We previously published a report on the scale-up and manufacturing of clinical-grade SIN gRV vectors by transient transfection in a closed-system bioreactor in which we identified optimized methodologies for large-scale production of high titer SIN vectors.¹⁷ However, during scale-up for the clinical production of the IL2RG vector, which was to be produced in serum-free X-Vivo media as opposed to the serum-containing media used in our original report,¹⁷ we encountered new problems. An investigation led to the identification of several additional factors that affected production of high titer virus using large-scale transient-transfection-based methodologies. Here, we described the additional process development and subsequent manufacturing of the safety-improved IL2RG gRV vector by transient transfection in support of a new international trial for SCID-X1 and describe the critical factors that affected vector titer.

RESULTS AND DISCUSSION

Human embryonic kidney (HEK)-293 cell-derived 293T cells were expanded in tissue culture flasks in Dulbecco’s modified Eagles medium (DMEM) supplemented with 10% fetal bovine serum (FBS), transfected with a gRV vector carrying the IL2RG gene using calcium–phosphate (Ca-phosphate) and plated in tissue culture flasks or on Fibra-Cel carriers as previously described.^16,17 After transfection, the media was changed to X-Vivo 10 and vector was harvested at 12 h intervals. During process development, vector transfected in DMEM in 10-layer CellSTACKs and vector transfected in X-Vivo 10 on Fibra-Cel carriers showed comparable titer (11.7 × 10⁵ versus 12.6 × 10⁵ IU ml ⁻¹, respectively; Figure 1a). However, after scale-up to 18 l, the titer of the IL2RG vector generated in X-Vivo in the wave bioreactor supplemented with Fibra-Cel, was dramatically reduced and ranged from 4.1 × 10⁴ to 6.0 × 10² IU ml ⁻¹ (harvest 1 and 2, respectively).

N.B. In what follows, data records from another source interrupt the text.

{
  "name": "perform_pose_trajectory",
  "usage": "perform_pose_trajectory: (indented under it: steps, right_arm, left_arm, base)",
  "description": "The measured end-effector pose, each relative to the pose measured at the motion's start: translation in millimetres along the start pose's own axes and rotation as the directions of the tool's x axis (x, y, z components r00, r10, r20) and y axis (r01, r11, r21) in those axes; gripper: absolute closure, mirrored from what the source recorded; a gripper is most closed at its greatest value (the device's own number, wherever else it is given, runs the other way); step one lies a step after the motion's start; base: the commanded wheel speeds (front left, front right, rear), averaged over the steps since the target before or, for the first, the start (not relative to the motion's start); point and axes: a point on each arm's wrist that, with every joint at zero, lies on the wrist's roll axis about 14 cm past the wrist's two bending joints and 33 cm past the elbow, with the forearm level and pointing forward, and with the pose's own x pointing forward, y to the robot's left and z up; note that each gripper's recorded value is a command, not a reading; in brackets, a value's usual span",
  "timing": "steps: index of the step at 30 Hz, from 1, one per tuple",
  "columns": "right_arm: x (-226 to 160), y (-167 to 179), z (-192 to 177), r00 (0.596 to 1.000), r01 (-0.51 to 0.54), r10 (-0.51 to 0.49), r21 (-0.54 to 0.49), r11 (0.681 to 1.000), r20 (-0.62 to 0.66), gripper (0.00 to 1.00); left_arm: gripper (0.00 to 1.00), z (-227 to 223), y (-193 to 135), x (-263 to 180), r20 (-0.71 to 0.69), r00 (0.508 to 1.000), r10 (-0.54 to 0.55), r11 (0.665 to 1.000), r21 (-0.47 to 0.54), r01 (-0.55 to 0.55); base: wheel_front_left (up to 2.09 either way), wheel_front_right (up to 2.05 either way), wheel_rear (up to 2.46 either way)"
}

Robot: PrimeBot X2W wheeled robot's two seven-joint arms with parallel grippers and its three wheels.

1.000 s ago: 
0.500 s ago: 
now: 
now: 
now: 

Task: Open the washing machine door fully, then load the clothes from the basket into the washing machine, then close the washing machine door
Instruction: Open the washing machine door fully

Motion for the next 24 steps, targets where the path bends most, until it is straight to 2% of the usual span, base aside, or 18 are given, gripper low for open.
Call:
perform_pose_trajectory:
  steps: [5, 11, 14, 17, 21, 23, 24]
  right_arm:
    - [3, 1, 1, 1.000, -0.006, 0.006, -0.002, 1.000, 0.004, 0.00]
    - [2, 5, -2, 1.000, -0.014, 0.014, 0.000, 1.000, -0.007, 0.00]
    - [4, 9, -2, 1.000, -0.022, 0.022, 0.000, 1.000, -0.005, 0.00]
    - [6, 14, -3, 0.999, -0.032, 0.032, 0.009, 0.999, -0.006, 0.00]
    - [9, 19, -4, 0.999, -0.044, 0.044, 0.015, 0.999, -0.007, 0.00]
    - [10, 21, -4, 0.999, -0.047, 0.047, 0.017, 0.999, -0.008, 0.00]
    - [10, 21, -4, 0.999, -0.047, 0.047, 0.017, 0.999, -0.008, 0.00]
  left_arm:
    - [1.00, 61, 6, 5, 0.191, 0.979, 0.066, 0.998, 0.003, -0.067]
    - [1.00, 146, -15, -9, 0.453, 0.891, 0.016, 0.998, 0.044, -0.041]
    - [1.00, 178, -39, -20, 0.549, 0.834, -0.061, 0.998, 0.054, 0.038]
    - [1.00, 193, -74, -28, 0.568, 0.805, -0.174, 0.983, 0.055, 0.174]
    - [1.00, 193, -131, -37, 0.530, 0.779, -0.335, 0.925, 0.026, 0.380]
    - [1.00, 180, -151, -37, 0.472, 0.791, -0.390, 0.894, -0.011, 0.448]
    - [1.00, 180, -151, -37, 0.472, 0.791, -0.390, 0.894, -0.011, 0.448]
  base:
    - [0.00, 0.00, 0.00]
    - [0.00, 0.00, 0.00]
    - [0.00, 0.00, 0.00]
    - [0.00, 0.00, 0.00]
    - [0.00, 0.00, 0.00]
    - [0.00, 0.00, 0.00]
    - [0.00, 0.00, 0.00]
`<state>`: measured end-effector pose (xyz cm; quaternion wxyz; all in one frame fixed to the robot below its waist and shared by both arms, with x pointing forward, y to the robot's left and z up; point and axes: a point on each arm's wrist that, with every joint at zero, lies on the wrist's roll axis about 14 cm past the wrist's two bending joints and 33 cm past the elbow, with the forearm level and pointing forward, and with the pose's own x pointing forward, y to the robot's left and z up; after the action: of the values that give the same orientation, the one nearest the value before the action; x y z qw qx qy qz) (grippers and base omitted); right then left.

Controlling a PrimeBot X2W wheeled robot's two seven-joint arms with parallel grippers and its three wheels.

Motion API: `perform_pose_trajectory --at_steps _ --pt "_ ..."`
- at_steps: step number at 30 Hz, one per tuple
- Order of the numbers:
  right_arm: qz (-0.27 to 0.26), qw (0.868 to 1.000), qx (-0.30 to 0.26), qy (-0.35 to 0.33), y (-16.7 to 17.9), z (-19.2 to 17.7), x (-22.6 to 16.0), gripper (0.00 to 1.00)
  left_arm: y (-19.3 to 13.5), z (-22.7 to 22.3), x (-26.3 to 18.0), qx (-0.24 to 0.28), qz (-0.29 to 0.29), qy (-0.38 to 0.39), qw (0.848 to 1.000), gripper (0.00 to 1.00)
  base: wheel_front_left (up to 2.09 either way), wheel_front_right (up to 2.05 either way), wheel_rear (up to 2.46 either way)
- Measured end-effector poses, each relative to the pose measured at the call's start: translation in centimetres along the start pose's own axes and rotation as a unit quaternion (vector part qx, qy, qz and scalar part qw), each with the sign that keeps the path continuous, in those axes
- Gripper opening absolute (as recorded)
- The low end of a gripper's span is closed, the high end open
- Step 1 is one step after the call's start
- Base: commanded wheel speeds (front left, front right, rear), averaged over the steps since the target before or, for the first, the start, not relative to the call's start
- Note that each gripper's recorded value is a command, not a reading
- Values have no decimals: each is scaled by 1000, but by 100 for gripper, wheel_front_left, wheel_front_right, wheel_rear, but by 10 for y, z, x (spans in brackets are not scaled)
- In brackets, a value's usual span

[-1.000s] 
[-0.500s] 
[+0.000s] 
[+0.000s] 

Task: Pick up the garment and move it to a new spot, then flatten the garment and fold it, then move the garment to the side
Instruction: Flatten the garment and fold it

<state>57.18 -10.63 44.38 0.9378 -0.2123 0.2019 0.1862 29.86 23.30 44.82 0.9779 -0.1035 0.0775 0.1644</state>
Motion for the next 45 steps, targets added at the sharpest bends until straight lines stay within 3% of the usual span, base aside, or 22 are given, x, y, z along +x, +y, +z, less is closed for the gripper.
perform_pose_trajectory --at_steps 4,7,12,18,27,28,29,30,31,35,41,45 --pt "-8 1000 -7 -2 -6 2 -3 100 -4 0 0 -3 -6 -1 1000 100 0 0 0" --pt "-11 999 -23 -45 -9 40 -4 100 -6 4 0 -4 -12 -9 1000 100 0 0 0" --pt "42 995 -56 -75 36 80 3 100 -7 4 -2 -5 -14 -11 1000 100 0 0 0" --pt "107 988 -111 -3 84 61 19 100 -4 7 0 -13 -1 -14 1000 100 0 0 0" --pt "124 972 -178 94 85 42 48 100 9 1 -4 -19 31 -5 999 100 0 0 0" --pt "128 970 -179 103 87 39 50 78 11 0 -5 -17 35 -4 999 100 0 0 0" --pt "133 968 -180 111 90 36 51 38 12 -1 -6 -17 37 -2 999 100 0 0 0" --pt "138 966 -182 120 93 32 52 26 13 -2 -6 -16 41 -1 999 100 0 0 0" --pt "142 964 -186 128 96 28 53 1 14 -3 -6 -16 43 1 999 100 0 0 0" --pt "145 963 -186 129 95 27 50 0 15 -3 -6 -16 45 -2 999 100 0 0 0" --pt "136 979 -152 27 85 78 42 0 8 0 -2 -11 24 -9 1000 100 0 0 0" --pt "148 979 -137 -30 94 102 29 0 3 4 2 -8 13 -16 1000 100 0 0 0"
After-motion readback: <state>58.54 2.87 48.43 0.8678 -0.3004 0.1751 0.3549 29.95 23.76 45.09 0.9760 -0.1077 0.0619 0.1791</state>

When attempting to collect end-of-production cells from this run, less than 1% of the number of cells originally seeded (2.1 × 10⁷ of 1.2 × 10¹⁰ cells) could be recovered suggesting that the loss of titer was associated with a loss of cells.

Effect of ammonia. (a) Infectious titer of the SRS11.EFS.IL2RG.pre* (GALV-pseudotyped) vector (Avg±s.d.; n =2; ns) transfected in DMEM using 10-layer CellSTACKS or X-Vivo 10 (≤3 months old) in roller bottles supplemented with Fibra-Cel. (b) Relative amount of IL2RG vector generated using 3-month- or 9-month-old X-Vivo 10 medium (Avg±s.d.; n =4; **P =0.01). (c) Level of ammonia in X-Vivo 10 medium ranging from 3 to 10 months old as determined on a Roche Diagnostics Hitachi 917 Analyzer. Control is non-ammoniagenic DMEM 10564 (Invitrogen) supplemented with 10% FBS (Avg±s.d., n =2 for 3-month- and 10-month-old samples, ***P =0.001). Dotted line indicates the published 300 μM level of ammonia toxicity *in vitro*. (d) Infectious titer of the SERS11.GFP.pre* (GALV-pseudotyped) vector generated in 10-month-old X-Vivo 10 medium with or without supplementation with 2 mM glutamine (Avg±s.d., n =2 for Control, n =4 for group supplemented; ns). (e) Relative amount of IL2RG vector generated in DMEM medium spiked with increasing concentrations of ammonium chloride (Avg±s.d., n =3; *P<0.05).

An investigation pointed to two important process variables, the age of the X-Vivo medium used and the use of phosphate-buffered saline (PBS) without cations for the post-transfection rinse of the cells. The same lot of X-Vivo 10 was used for most studies and the medium was within its stated expiration date. Initial development and scale-up had been done with media up to 3 months old. However, at the time of the 18 l run, the available lot of X-Vivo was 9 months old. A direct comparison of 3- and 9-month-old media showed a 65% decrease in the amount of infectious virus when generated in older medium (Figure 1b). Analysis of X-Vivo media ranging from 3 to 10 months old revealed an age-dependent increase in the level of ammonia from 634 to 1442 μM (Figure 1c). As a baseline control, we used DMEM containing a stable ‘non-ammoniagenic’ form of glutamine, GlutaMax. The elevated levels of ammonia in older medium can be explained by the breakdown of L-glutamine into ammonia and pyrrolidone-carboxylic acid, a process that occurs spontaneously over time.^18,19 Our finding is supported by a report on ammonia levels in commercially available cell media up to levels as high as 1115 μM.²⁰ Even at 3 months, the ammonia level found in X-Vivo exceeded by twofold the lowest level at which cell toxicity was observed in HL-60 cells.²⁰ Supplementation of 10-month-old X-Vivo with glutamine did not show an increase in titer (Figure 1d) suggesting that the low titer was not caused by a glutamine deficiency. However, when IL2RG vector was prepared in DMEM medium (containing GlutaMax) supplemented with increasing concentrations of ammonia, there was a clear dose effect between the level of ammonia and vector titer. Indeed, titers were significantly reduced in the presence of 1200 μM of ammonium chloride, which was comparable to the ammonia present in 9-month-old X-vivo (Figure 1e).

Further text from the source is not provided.